Allen’s high-risk health conditions mean that touring is dangerous. “I wear a back brace because my EDS means that my joints slip out of place.” She also wears a hand brace and has an “assisted thing” on her microphone because too much gripping leads to hand immobility. “Also because of POTS I don’t get enough blood flow to my brain, so I don’t remember a lot of our sets.” She admits she has to lie to her doctor “a bit,” saying, “Honestly, I shouldn’t be doing what I do.” At the same time, she is a rare and vital figurehead for her community. “I’m showing up for other people who have chronic illness. That’s why representation is so important. So many people don’t get that. Especially with the disabled community where (your disability) is not necessarily visible.”
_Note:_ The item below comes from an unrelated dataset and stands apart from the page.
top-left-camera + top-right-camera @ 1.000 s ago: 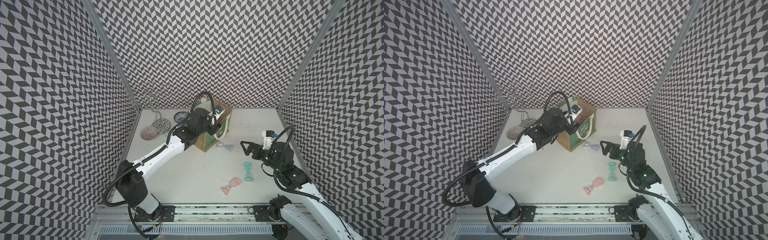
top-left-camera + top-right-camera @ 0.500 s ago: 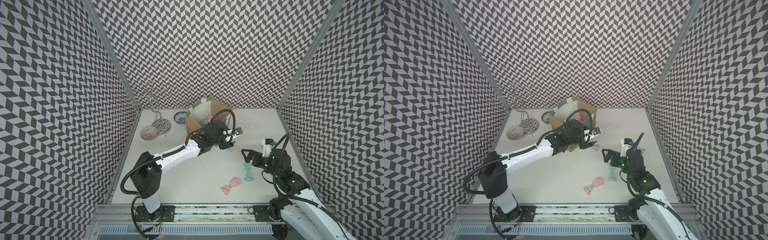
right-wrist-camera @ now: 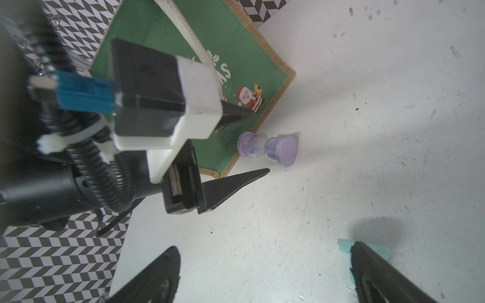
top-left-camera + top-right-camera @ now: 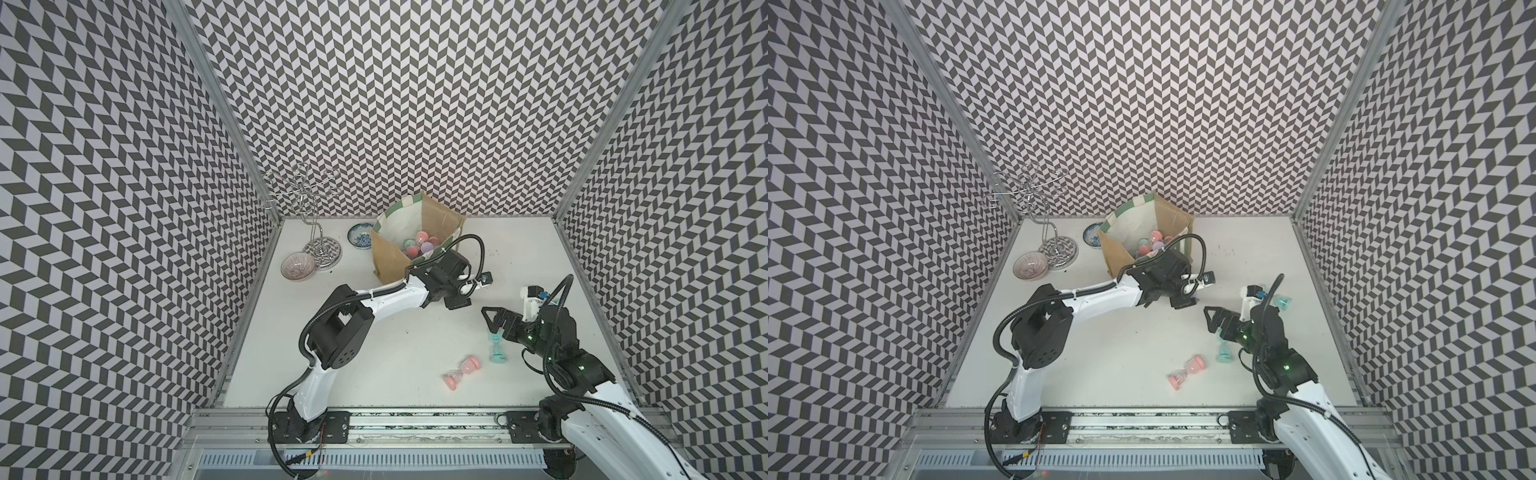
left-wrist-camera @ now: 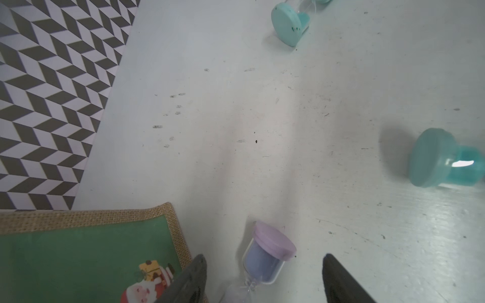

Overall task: Put the hourglass into the canvas bag
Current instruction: Pick up the hourglass from the center of the board.

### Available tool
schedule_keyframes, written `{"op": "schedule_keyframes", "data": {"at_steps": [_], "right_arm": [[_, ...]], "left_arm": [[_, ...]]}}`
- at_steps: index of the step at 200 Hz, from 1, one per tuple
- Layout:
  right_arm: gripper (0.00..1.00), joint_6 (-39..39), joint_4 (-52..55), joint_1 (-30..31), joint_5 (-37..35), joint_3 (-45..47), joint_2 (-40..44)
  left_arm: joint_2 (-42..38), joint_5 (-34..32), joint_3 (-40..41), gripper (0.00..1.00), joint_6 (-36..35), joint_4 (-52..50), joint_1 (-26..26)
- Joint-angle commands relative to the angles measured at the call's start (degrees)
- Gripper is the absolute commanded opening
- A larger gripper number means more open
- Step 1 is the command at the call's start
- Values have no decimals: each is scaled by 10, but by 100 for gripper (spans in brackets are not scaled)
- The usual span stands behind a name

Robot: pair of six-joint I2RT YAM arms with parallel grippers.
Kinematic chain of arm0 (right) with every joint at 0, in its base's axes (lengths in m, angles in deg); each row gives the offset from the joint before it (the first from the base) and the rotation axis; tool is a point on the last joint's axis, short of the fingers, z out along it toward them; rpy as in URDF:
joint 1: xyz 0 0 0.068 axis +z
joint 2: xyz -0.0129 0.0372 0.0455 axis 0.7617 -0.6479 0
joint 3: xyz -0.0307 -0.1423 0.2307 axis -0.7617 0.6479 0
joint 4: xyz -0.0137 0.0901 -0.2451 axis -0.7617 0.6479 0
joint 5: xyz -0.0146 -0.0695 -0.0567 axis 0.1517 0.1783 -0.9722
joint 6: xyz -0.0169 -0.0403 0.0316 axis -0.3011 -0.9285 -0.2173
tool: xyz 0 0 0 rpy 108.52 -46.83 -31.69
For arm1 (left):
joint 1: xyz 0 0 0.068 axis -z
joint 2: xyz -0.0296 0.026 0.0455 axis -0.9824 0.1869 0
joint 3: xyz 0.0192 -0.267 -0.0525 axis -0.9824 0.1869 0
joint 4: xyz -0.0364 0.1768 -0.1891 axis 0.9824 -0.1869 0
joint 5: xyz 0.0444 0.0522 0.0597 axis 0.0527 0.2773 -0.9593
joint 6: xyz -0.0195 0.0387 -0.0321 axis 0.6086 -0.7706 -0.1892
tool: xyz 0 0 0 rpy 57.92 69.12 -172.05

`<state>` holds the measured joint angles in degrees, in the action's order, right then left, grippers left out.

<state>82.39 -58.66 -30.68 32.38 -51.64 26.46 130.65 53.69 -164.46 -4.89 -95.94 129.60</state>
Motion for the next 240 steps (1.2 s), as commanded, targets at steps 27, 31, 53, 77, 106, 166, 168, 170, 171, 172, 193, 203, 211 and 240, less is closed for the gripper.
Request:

These very real life or death high stakes give another dimension to the urgency of Dry Socket’s music – a death-defying rawness that cuts through when you’re listening to Self Defence Techniques. “I wanted to write an emotionally angry album about everything that’s going on now,” says Allen. “It feels really uncontrolled for most of us, like we don’t have choice in how we interact in the world right now.”

The lyrics on the ‘Ace of Spades’-ish ‘Clenched Fist’ (“Their budget is our obituary when death costs less than dignity/ Math disguised as mercy as we vanish statistically”) touches on Allen’s own health struggles. “That song is about being disabled in America,” she says, “we are being reduced to numbers on a page by CEOs and politicians, who are making a butt ton of money. They act like your life is not worth saving.” While ‘Rigged Survival’, which goes from Black Sabbath riffs to a Black Flag-ish swirl, with its end of days lyrics (“Hands of greed, mouth of lies”) tackles wealth inequality and systemic greed. “That’s probably the most straightforward song, in terms of being extremely angry at billionaires like Elon Musk who own all the wealth. While things have been getting progressively more expensive everywhere.”

Allen’s Cassandra in the coal mine lyrics makes Self Defence Techniques a vital but shocking album, a snapshot of the darkness of the world today. It also makes Dry Socket one of the most important bands around right now.


Dry Socket’s Self Defence Techniques is out March 27 via Get Better.